Data block:
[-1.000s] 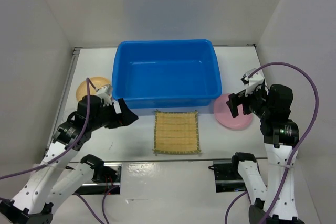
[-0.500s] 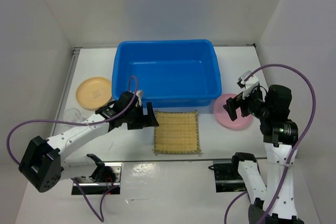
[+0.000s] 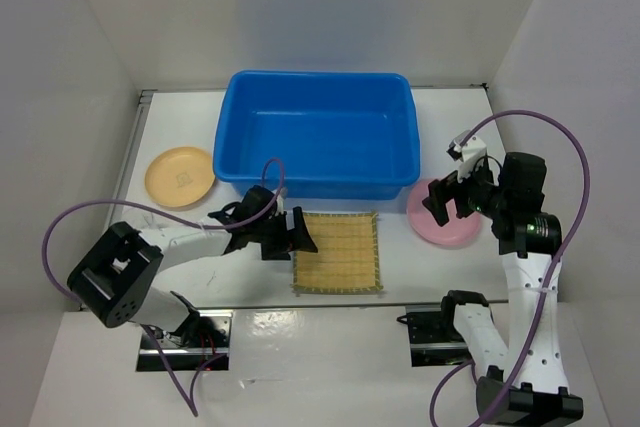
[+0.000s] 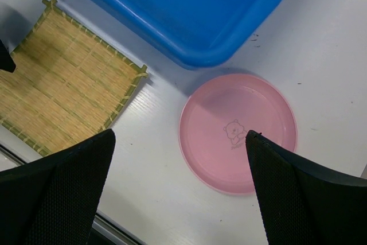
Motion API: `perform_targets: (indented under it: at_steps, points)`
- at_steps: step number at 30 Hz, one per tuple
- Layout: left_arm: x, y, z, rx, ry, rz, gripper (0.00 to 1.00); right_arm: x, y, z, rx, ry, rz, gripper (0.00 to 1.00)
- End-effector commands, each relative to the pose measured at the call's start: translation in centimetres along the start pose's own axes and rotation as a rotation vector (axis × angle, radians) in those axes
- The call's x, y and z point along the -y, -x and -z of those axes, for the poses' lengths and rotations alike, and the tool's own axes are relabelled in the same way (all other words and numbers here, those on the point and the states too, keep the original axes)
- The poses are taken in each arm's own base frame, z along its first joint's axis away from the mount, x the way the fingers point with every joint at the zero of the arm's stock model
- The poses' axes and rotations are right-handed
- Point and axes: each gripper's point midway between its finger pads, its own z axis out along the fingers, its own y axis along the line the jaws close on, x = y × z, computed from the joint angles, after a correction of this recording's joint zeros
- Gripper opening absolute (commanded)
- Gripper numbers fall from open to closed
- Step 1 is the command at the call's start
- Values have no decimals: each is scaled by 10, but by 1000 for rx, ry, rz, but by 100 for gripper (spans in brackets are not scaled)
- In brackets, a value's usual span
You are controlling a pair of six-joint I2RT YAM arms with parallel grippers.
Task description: Place the mixed dishes into the plastic bin
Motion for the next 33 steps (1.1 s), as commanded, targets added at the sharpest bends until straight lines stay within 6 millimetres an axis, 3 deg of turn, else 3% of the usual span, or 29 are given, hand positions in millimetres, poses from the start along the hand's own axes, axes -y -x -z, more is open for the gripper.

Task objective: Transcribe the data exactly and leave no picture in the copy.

Exercise solution:
[-1.000s] 
[-0.500s] 
[+0.000s] 
[+0.000s] 
Motion API: `perform_targets: (indented under it: at_steps, points)`
- at_steps: step number at 30 Hz, one per tuple
- Layout: left_arm: x, y, z, rx, ry, rz, gripper (0.00 to 1.00); right_arm: x, y, z, rx, ry, rz, gripper (0.00 to 1.00)
- End-effector commands, each relative to the pose measured at the call's start: translation in centimetres along the start pose's own axes and rotation as a rotation vector (axis × angle, radians) in those axes
- The call's x, y and z point along the -y, -x and -z of those axes, for the poses' lengths and rotations alike, and the tool's own axes are relabelled in the same way (all other words and numbers here, those on the point and the states too, keep the original axes)
- The poses are taken in each arm's own base frame, z along its first joint's axis away from the mount, x the way the fingers point with every joint at the zero of the arm's stock model
- The poses' axes and rotations are right-handed
- Point and axes: each gripper's point midway between its finger pads, its own z axis out along the fingers, its own y axis along the line the jaws close on, x = y × z, computed from the joint angles, after a correction of this recording's joint zeros
- Gripper opening absolute (commanded)
- Gripper numbers fall from open to closed
- Step 1 is the command at the call's start
- Values have no decimals: each is scaled by 10, but by 1000 for rx, ry, rz, but by 100 for gripper (spans in brackets are not scaled)
- In brackets, a value's usual span
You are controlling a pair of six-joint I2RT YAM arms with parallel grippers.
Task description: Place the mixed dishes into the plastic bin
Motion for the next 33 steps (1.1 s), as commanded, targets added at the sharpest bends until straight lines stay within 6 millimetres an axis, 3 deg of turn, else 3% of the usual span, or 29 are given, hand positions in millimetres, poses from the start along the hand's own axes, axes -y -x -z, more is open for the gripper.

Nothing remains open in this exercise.